JW stuck his head through the open door and let his good eye have the first look at the inside of the old church.
Spiderwebs hung from the rafters in tattered sheets that swayed in the breeze he let in. Dust danced in the beams of purple light streaming through the cracked stained glass windows and covered the floor in a thick layer like frost. Leaves sat in corners, heaped into piles from past storms. Tracks wove in little highways between the pews, left behind by mice or raccoons.
The last being that gave a testimony at the pulpit now lay coiled around its base. Part man, part snake, the skeleton was at least thirty feet long and consisted mostly of ribs. The skull, with its split bottom jaw swung wide, lay upside down at the foot of the steps leading up to the stage. He imagined the long black tongue that would have been hanging out of that mouth had the thing been freshly deceased.
With his elbows on his knees, JW crouched and took a closer look.
The skull had no teeth. He instantly found himself feeling disappointed. An enormous, curved snake's fang would have looked nice on the bookshelf in the living room next to all his other treasures. Or maybe it would have made a fine ingredient for the next spell Deuteronomy felt like teaching him. But no, the mouth was just jaws full of empty sockets. A squirrel had tried stuffing an acorn into one of the larger ones.
He tipped his head and looked down the length of the thing. The long spine was draped in old chains that might have been a precious metal, but they were so dirty that he couldn't be sure. He didn't have the know-how to restore gold or silver. Threadbare cloth wound around the creature's man-like chest. JW noticed that the ribs did not meet in the middle. No sternum. He thought about snakes for a moment and instantly knew why.
Had this creature been a devoted disciple or a charismatic cult leader? Was it the only one of its kind to worship here? Or be worshiped?

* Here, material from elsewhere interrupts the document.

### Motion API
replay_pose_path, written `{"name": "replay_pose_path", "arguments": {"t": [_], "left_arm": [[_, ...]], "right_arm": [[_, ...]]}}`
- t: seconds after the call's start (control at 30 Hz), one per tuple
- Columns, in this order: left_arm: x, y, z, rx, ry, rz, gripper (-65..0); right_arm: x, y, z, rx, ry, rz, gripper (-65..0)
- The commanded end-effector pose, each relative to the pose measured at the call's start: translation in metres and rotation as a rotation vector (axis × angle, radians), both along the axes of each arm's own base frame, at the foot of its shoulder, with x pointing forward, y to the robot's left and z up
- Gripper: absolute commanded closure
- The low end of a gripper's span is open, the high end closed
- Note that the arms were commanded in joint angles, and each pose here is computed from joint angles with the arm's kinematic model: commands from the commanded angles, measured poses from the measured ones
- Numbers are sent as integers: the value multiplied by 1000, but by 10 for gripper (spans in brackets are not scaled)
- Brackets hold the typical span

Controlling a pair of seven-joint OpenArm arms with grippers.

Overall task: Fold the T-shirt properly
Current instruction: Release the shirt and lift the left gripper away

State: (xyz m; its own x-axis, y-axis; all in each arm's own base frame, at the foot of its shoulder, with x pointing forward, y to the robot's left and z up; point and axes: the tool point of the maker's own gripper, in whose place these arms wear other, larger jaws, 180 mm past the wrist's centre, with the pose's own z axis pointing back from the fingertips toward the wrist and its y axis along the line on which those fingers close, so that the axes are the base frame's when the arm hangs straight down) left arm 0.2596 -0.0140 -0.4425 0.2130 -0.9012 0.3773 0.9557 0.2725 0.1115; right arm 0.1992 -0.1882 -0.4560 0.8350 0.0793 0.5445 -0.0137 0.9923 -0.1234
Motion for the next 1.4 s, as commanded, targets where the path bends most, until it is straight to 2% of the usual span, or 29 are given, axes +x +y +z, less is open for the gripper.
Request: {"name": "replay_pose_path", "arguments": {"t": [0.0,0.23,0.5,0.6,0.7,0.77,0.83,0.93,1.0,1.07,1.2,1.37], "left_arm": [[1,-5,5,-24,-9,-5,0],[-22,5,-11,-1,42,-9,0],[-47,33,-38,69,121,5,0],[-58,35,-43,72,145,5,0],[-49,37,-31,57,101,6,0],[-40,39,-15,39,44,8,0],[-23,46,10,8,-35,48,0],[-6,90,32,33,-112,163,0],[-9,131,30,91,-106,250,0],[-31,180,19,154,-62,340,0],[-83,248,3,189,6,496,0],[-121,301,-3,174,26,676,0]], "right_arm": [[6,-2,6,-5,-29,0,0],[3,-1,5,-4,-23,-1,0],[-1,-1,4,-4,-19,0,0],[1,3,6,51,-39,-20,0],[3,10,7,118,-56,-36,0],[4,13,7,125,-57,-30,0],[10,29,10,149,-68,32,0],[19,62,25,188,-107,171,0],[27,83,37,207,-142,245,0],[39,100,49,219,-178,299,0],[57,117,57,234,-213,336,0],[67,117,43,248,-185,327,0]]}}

An acorn thunked against the church roof and made JW jump. He bit a swear in two and looked back down the aisle. The doors stood just as he'd left them, slightly ajar and flapping gently in the breeze.
Blowing out a breath, he turned back to the skeleton. Clutched in its long, curled fingers was a scrap of leather that might have been a Bible once upon a time. Around one wrist was a bracelet of joined and jointed in-set stones. They were brown from the dust. JW stole his nerves and reached out to carefully wipe off one of the stones with the tips of his fingers.
The tiger's eye glinted in the colored light.
JW was instantly hit with a wave of nostalgia. His grandad once had a collection of tumbled stones that he kept in a little wooden chest he brought back from the Great Smoky Mountains. He wished he knew what his grandad would say about the life he was living now. Barely holding it together as a cashier during the day and tracking down boogers at night certainly wasn't anything his grandfather had set him up for. Not that he'd known what would happen to him after the accident.
A breeze blew the church door inward and sent leaves skittering across the floor boards.
"Whelp..." With a grunt, he stood and arched his back so that it would pop. Interesting as the bracelet was, he knew better than to disturb a corpse. At least more than he already had, if wiping away a little dust counted for anything.
Maybe the old snake man would even appreciate the attention to his tomb. JW chewed on this thought for a long moment before fishing a quarter out of his pocket and tossing it into a nearby offering plate. Then, he turned and left.